In the listing below, find each line containing "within" and report it.

--- START ---

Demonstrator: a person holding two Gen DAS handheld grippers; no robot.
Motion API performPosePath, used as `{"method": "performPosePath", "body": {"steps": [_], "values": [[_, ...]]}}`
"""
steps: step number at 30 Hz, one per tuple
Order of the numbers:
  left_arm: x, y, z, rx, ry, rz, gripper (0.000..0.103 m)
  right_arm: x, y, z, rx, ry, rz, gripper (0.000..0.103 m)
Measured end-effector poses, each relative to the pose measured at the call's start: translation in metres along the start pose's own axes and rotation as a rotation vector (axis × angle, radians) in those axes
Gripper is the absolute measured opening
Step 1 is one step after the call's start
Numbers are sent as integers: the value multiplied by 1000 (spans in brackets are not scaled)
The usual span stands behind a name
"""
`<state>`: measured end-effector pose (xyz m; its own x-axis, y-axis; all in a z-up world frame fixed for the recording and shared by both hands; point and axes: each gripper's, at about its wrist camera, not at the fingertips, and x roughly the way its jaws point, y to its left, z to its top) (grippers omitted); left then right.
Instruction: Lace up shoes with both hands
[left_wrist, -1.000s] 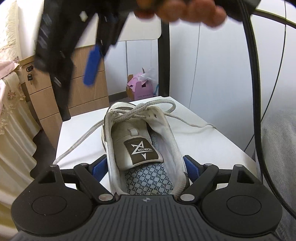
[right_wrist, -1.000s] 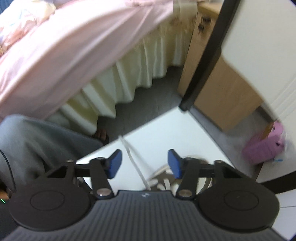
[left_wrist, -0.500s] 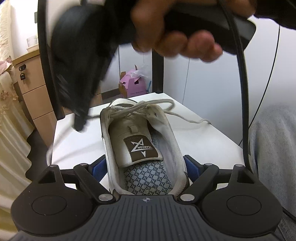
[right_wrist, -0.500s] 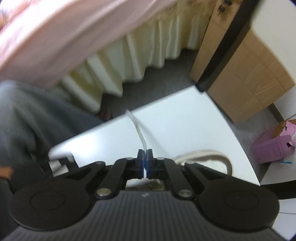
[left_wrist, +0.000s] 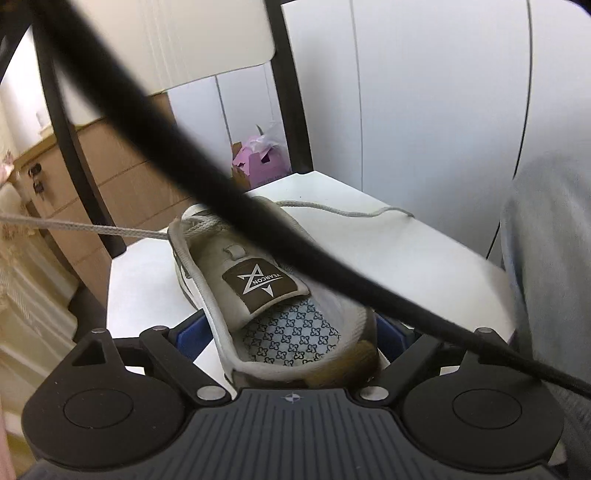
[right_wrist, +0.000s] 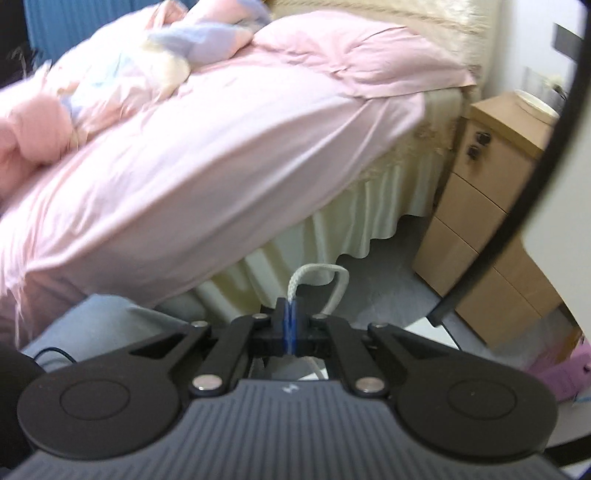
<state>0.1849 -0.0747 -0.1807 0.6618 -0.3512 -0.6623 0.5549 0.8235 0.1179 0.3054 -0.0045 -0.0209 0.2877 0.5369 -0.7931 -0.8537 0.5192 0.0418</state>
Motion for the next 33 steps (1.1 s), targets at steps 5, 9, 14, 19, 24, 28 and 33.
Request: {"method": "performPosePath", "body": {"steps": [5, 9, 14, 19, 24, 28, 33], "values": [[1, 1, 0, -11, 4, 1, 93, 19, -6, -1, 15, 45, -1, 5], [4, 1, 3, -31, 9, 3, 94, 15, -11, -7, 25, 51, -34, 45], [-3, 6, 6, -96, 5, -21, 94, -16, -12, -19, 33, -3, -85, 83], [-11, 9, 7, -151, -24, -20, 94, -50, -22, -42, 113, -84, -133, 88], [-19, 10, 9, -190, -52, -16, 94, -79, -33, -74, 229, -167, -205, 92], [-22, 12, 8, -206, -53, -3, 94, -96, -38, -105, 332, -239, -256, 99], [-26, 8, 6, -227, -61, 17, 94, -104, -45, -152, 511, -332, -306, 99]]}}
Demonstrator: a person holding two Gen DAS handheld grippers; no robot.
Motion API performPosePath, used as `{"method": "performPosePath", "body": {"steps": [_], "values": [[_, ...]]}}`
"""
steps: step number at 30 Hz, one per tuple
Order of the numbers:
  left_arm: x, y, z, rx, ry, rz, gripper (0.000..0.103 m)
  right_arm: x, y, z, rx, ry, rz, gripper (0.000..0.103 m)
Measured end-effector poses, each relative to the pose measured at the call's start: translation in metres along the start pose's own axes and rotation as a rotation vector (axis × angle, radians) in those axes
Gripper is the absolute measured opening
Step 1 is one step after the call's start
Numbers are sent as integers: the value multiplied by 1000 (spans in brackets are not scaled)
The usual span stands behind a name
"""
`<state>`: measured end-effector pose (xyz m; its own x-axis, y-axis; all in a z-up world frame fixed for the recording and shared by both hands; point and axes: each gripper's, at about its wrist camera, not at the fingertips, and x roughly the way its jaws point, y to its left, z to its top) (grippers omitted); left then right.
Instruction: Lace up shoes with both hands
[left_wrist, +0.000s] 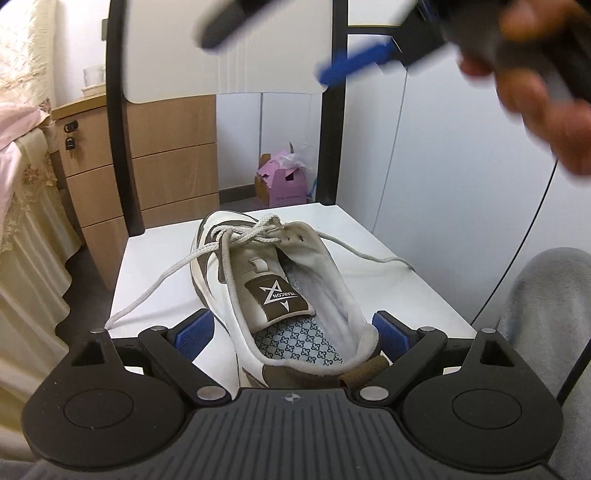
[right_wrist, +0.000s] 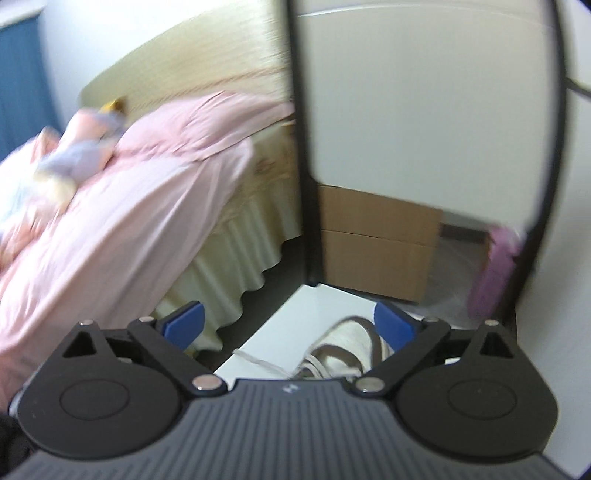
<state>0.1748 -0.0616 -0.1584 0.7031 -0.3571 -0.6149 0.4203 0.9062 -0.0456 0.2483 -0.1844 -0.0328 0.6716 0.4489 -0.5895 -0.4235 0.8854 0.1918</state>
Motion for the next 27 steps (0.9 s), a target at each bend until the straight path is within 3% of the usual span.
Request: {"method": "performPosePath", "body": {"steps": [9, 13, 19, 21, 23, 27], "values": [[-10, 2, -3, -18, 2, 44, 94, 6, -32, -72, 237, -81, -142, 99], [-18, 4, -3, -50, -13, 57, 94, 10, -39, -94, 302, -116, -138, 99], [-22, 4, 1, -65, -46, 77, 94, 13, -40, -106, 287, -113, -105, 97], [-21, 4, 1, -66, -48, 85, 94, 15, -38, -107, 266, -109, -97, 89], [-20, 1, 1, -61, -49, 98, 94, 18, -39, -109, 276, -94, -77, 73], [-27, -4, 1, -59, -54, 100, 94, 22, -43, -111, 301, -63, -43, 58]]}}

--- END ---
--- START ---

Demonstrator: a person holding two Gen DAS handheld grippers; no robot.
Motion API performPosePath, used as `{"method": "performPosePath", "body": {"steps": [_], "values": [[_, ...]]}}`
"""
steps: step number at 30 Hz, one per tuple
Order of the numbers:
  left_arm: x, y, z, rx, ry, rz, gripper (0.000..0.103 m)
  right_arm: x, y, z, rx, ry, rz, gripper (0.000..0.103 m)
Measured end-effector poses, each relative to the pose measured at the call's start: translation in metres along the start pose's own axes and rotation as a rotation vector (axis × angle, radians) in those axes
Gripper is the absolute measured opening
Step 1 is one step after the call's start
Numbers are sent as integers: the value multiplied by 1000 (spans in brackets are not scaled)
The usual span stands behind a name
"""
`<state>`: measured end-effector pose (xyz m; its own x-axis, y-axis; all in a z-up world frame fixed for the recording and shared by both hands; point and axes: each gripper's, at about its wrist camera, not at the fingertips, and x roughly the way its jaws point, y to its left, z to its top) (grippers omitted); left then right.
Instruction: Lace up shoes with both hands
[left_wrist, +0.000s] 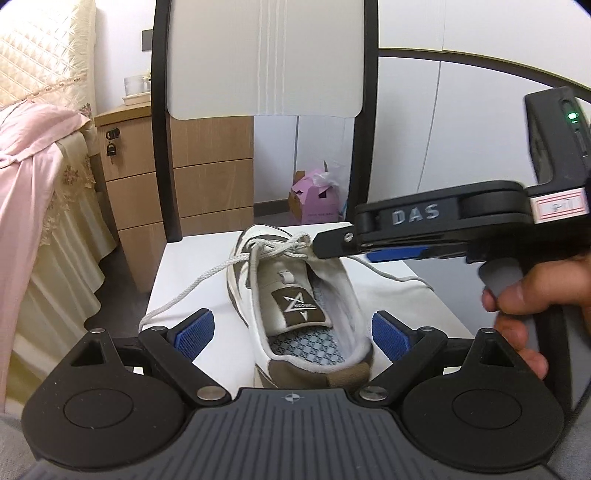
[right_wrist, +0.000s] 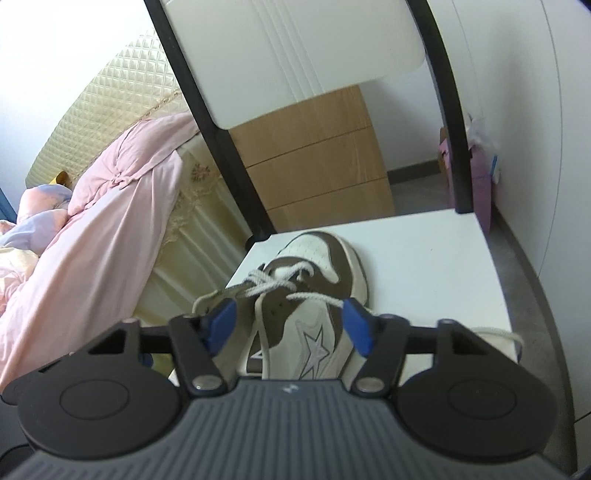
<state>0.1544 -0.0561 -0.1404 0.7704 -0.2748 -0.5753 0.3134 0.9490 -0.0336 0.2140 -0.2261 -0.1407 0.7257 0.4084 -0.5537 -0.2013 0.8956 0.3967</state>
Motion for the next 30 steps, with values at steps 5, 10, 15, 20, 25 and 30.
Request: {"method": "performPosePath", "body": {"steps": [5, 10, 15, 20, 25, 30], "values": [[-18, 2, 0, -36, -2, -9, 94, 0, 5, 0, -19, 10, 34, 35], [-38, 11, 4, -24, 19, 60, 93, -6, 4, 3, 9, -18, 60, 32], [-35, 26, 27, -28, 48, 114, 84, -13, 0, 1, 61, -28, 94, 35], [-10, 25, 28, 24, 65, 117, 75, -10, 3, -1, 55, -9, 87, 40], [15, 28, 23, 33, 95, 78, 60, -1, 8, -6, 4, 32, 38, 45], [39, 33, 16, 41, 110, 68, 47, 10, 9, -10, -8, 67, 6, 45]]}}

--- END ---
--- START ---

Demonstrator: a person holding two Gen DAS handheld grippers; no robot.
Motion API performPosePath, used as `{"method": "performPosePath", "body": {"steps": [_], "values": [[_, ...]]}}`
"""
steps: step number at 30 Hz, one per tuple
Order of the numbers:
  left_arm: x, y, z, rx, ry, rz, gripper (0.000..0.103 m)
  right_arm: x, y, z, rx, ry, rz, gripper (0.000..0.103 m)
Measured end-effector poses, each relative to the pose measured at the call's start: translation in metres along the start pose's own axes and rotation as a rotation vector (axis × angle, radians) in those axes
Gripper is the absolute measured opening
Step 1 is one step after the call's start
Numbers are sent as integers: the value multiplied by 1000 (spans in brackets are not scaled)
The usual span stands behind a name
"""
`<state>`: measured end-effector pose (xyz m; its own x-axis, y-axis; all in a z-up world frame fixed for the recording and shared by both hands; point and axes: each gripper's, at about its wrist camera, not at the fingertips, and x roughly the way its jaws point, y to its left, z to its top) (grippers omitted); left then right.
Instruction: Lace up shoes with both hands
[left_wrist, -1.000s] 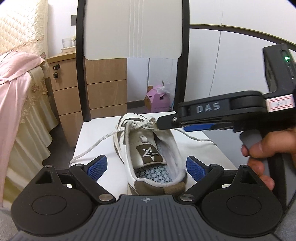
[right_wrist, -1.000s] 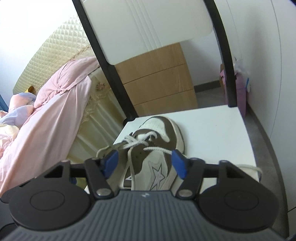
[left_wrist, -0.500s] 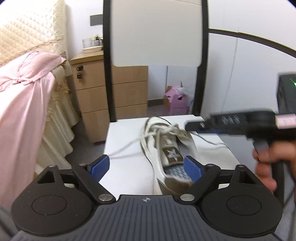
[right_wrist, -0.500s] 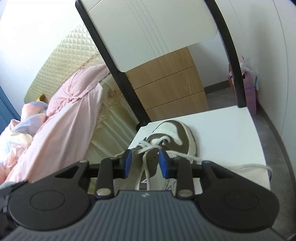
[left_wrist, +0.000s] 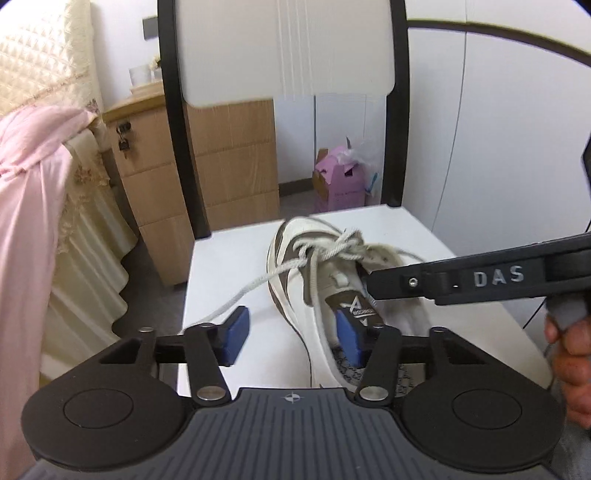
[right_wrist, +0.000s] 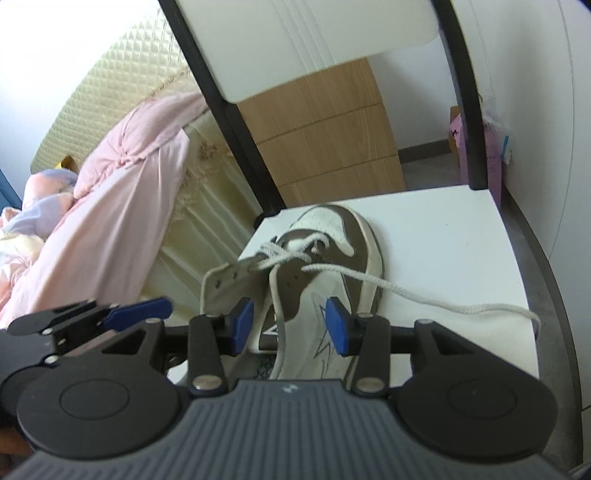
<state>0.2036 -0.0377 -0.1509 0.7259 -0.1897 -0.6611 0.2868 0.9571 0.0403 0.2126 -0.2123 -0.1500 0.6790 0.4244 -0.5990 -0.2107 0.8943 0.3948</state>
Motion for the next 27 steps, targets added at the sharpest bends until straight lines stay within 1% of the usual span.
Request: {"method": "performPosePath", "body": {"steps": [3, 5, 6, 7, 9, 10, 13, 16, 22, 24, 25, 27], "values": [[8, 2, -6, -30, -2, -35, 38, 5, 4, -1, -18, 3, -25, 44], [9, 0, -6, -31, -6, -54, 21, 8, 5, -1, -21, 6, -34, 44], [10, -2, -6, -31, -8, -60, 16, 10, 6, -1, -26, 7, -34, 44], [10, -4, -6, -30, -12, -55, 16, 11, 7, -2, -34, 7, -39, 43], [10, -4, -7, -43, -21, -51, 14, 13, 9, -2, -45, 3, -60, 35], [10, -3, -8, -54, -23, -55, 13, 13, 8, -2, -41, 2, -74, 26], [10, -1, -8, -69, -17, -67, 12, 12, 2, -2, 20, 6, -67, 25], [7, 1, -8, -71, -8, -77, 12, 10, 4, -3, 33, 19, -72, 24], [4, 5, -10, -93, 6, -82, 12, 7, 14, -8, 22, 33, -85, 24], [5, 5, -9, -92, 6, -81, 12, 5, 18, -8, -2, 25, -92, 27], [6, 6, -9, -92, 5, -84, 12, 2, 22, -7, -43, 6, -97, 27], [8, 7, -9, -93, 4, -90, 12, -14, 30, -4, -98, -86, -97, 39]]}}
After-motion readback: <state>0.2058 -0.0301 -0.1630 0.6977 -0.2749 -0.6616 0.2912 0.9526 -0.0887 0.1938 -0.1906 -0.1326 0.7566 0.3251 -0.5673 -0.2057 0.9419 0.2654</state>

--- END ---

■ **Expected output**:
Motion for the next 27 steps (0.9 s), a target at each bend until the straight path is within 3% of the usual span.
Motion for the next 27 steps, targets added at the sharpest bends until straight lines stay within 1% of the usual span.

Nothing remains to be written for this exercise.